Se há uma cadeia de desterritorialização, há uma cadeia de resistência ao avanço do capital. São muitas comunidades no Brasil que resistem há séculos. Os campos no Brasil não são um vazio demográfico e são elas que estão barrando o avanço do capital.
Durante muito tempo fomos orientados por ideias distantes e esquecemos de olhar o que está bem perto da gente, em ação já no presente. Ficamos desolados, derrotados, atropelados pela sucessão de notícias que apontam para o fim do mundo.
Então, em um encontro dessa teia do Maranhão, por exemplo, os que mais estão sofrendo com a violência do capital estão batendo tambor, erguendo os maracás, dançando, cantando “na lei ou na marra nós vamos ganhar”. Indo do Maranhão ao Mato Grosso do Sul, as comunidades guarani, extremamente violentadas, acreditam na transformação da terra arrasada, na reconstrução do mundo guarani.

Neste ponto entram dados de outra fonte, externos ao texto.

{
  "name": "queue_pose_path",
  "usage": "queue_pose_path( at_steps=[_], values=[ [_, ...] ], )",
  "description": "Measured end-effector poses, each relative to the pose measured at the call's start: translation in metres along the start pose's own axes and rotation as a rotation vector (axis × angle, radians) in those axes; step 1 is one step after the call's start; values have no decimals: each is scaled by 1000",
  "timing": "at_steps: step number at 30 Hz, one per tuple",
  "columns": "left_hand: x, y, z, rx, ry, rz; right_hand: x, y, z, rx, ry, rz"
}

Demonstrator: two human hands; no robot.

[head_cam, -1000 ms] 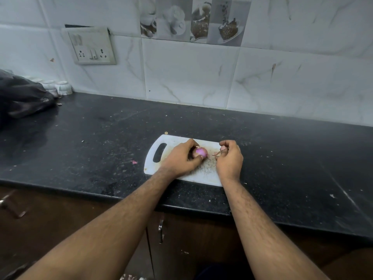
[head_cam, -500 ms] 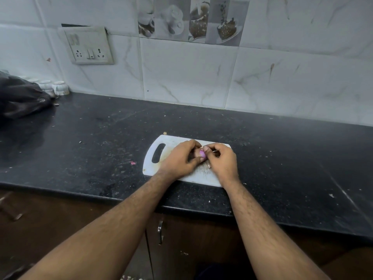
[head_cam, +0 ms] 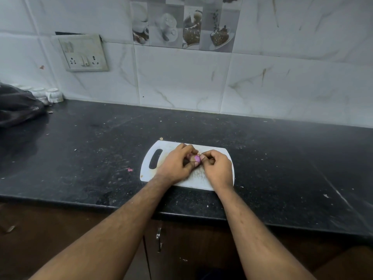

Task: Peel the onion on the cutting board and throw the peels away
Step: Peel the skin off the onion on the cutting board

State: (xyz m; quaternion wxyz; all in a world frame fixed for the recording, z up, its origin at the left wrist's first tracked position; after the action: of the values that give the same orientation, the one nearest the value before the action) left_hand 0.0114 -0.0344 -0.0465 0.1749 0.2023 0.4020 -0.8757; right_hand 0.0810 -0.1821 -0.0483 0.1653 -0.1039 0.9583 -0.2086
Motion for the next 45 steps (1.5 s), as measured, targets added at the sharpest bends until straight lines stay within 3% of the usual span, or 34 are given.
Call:
queue_pose_path(
  at_steps=[2, 6, 11, 25, 38, 45],
  values=[
    [1, -1, 0, 7, 8, 15, 6, 1, -2, 9, -96, 13],
    [0, -1, 2, 35, 26, -9, 0, -7, 3, -184, 26, -69],
    [1, -3, 2, 29, 4, -10, 5, -10, -2, -246, 72, -86],
    [1, -3, 3, 4, 53, -31, 2, -7, -5, -24, 61, 10],
    [12, 2, 14, 29, -138, -108, 5, -11, -4, -112, 17, -95],
    [15, 2, 15, 83, -84, -81, 11, -13, -7, -175, -23, -115]
  ],
)
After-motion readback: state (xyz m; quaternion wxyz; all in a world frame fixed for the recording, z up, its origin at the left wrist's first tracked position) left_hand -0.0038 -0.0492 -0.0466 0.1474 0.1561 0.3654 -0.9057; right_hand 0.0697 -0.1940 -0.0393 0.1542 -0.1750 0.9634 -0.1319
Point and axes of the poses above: each hand's wrist, its own x-axis away from the middle knuckle, its own y-axis out of the palm, z = x × y, the point moved 2 cm from there along -x, towards the middle knuckle, and after that the axes turned 3 degrees about y, right-handed, at the moved point
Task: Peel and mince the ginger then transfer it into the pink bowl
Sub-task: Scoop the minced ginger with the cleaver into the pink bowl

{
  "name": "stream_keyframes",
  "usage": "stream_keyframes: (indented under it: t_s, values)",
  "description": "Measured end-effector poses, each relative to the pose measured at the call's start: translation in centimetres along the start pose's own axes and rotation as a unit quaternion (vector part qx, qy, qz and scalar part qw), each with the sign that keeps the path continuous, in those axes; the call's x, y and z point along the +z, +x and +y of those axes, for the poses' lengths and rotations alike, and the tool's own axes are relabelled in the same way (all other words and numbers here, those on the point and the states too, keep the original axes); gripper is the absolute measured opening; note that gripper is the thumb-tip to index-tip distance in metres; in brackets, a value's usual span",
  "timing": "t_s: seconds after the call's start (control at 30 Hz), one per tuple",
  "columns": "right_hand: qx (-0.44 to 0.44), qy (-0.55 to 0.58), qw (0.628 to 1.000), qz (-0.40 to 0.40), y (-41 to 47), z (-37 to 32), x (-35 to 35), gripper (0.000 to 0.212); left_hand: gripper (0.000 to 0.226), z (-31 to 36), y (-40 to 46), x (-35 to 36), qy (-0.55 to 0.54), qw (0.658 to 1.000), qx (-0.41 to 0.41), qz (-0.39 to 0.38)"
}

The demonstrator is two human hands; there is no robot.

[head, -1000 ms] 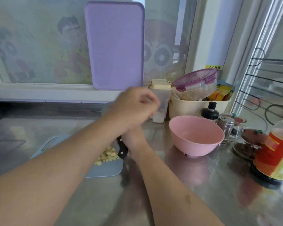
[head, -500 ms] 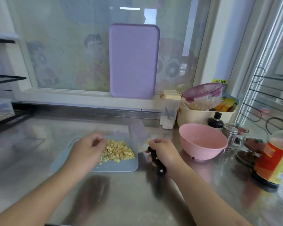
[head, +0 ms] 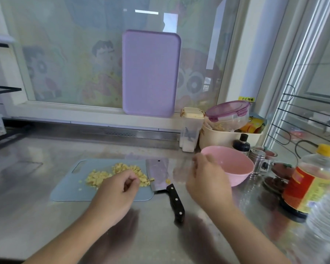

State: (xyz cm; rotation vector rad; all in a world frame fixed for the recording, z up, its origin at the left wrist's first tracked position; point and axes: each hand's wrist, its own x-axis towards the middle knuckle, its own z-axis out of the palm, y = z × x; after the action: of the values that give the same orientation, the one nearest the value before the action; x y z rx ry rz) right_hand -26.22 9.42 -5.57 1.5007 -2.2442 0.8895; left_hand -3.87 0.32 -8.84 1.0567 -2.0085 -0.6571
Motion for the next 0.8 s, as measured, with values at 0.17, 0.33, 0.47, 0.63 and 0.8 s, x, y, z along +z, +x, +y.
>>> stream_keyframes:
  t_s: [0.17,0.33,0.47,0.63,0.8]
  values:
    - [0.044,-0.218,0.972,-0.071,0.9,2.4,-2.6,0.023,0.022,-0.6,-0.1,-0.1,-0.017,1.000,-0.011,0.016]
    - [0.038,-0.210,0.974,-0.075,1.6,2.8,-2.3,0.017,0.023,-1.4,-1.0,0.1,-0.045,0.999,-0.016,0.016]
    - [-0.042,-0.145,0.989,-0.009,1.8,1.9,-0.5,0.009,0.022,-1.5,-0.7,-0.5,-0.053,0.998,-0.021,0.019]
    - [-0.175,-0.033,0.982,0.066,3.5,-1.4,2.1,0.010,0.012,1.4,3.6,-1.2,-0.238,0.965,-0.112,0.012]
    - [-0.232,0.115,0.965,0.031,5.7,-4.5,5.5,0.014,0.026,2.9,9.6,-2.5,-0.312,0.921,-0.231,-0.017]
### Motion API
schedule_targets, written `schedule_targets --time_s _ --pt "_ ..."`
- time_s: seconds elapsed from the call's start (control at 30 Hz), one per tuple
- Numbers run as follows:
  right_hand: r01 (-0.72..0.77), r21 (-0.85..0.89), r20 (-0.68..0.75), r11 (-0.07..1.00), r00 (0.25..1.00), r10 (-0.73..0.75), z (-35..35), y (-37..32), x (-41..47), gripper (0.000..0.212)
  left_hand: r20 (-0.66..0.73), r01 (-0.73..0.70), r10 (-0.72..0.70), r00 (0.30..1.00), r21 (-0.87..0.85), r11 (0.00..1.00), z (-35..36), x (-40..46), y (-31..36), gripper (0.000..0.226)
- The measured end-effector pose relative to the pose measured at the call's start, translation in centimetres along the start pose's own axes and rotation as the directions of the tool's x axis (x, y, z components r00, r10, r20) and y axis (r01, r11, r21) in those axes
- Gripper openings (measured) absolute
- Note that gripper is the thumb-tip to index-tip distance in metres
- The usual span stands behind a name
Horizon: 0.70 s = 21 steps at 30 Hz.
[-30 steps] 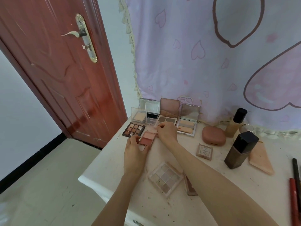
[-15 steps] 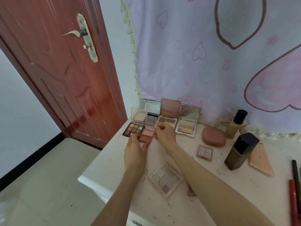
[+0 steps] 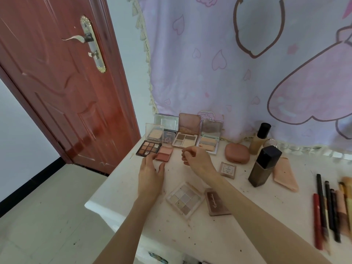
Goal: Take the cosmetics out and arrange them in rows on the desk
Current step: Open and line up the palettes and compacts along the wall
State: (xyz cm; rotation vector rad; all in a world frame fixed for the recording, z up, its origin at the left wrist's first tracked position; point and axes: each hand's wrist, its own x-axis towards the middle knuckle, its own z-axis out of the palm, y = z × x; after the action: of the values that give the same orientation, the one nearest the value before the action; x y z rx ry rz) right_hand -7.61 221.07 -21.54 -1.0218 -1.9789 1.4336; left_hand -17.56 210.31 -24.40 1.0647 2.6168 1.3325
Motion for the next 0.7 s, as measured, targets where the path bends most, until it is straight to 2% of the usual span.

Essa espiritualidade, essa alegria e essa esperança são políticas. Porque essas comunidades já conhecem outro presente e sabem que é possível um outro futuro.
Alguém pode dizer que tudo isso é idealização – há sempre os que apontam nessa direção quando se fala das lutas camponesas. É de se questionar se a idealização não está em quem faz isso, ao imaginar que, para ser proposta possível, deve haver perfeição. É importante observar o que há de positivo e perceber que as dificuldades e problemas – que existem – estão sendo discutidos e confrontados no processo. A utopia a ser construída é a utopia possível. Pois é impensável e desconectado da realidade que a caminhada seja isenta de dificuldades e contradições.
Essas resistências apontam caminhos em um momento de colapso do sistema e em que temos um impasse civilizatório: ou se transforma radicalmente nosso modo de estar nesse mundo ou seremos aniquilados. A pandemia é um sintoma claro disso. Bolsonaro é um sintoma disso. Não as causas. Temos de combater pandemia e Bolsonaro, de forma urgente, ampla e contundente. Mas é preciso enxergar as possibilidades para além disso.
Carolina Motoki é jornalista, educadora popular e assessora a Campanha de Prevenção e Combate ao Trabalho Escravo da Comissão Pastoral da Terra
Artigo baseado em fala do dia 8 de junho de 2020, na oficina “Conflitos no campo no Brasil: o de sempre e em tempos de pandemia e bolsonarismo”, no Fórum Popular da Natureza.